Introduction to Trauma X-ray Fracture complications
Fractures are often complicated by soft tissue injury which may need to be treated prior to obtaining X-rays
Soft tissue injuries are usually better appreciated on clinical examination than on X-rays
Complications may also relate to treatment of fractures
Soft tissue injury complications
Many bone fractures are complicated by a significant soft tissue injury that the X-ray may or may not show. Soft tissue injuries may be threatening to life or limb, and for this reason thorough clinical examination is required BEFORE obtaining the X-ray. For example, it is essential to check for neurological and vascular compromise, which may mean immediate fracture reduction is appropriate prior to imaging.
An 'open fracture' is any fracture complicated by breach in the adjacent skin. This is evident clinically and often difficult to appreciate on X-rays.
A 'closed fracture' (no break in skin) that is clinically complicated by soft tissue injury is correctly termed a 'complex fracture'.

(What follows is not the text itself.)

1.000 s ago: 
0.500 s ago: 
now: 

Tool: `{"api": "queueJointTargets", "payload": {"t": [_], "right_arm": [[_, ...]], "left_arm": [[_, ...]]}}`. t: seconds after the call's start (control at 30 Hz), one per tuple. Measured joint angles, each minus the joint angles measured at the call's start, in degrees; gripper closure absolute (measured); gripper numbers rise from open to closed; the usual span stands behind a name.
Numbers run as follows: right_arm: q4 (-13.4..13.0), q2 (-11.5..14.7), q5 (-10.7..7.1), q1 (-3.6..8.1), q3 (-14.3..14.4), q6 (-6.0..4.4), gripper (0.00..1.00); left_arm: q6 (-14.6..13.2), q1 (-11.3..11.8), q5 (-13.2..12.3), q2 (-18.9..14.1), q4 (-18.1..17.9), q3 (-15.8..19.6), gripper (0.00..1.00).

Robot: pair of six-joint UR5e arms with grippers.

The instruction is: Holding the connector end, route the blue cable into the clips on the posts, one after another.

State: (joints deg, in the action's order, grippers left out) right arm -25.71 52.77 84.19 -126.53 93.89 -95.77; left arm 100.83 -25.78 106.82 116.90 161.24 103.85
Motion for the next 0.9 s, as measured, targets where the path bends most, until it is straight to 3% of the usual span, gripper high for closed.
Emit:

The soft tissue injuries associated with complex and open fractures are usually more evident clinically than on X-ray.
Blood supply of the scaphoid is from distal to proximal
Injury to the blood supply may result in AVN
Bone sclerosis of the proximal pole can be a sign of AVN
Osteopenia and Sudeck's atrophy
Normal bone formation is influenced by mechanical stress. Occasionally fractures requiring prolonged immobilisation will result in osteopenia due to disuse.
Reduced bone density may also result from Sudeck's atrophy, also known as 'reflex sympathetic dystrophy' or 'complex regional pain syndrome'. This is a painful syndrome which is poorly understood, but thought to be caused by dysfunction of the autonomic nervous system and regulation of blood supply.